■ Task requirements ■
Answer with one number only, the count of lines in the material below that hold "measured".

■ Provided data ■
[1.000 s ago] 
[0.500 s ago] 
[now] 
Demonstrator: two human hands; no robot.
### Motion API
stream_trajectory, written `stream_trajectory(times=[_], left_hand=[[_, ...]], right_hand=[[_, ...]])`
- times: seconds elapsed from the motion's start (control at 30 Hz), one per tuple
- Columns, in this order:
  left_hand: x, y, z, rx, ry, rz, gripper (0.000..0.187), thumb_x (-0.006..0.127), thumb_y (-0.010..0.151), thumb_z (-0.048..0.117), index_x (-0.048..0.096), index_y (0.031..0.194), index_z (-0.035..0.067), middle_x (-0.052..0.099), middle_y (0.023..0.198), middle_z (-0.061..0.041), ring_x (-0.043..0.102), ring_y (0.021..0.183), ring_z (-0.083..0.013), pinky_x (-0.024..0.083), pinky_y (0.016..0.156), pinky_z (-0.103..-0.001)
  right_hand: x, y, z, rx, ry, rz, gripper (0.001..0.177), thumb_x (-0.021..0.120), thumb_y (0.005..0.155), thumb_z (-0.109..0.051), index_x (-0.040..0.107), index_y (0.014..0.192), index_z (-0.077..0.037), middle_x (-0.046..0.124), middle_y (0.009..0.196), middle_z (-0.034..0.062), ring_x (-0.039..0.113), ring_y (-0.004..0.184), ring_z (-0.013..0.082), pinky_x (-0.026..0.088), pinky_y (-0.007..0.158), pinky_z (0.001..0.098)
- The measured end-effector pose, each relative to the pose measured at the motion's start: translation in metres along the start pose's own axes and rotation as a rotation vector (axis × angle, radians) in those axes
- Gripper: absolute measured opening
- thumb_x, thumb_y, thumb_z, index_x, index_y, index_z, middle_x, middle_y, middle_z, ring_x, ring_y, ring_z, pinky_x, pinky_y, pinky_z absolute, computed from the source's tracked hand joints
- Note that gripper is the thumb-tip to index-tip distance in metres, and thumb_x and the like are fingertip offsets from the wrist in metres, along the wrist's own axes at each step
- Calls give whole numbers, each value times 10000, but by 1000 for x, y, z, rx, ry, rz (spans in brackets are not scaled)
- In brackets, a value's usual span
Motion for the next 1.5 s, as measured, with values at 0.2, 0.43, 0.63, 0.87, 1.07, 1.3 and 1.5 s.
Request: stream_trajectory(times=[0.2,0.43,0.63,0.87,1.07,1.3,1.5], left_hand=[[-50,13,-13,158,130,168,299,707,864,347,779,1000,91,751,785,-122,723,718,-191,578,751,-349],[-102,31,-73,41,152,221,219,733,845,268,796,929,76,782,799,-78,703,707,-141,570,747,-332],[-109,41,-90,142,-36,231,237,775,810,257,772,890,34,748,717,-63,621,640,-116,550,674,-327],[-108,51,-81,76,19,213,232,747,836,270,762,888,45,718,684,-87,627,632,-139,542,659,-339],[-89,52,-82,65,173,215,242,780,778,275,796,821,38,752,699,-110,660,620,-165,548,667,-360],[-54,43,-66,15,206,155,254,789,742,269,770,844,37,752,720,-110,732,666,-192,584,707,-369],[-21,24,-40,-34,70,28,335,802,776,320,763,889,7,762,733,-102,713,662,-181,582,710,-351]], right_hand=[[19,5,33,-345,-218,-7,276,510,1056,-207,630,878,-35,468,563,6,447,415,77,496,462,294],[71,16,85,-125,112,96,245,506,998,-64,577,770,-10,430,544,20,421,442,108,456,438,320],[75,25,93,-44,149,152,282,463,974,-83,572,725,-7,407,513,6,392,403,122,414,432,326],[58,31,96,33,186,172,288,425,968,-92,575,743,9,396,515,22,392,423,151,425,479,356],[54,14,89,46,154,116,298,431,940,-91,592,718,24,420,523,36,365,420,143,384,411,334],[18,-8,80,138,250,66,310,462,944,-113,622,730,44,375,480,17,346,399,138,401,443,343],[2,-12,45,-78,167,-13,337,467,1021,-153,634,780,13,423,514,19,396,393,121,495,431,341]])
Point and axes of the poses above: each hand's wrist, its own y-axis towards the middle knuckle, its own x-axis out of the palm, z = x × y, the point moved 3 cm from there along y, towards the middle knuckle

■ The answer ■
3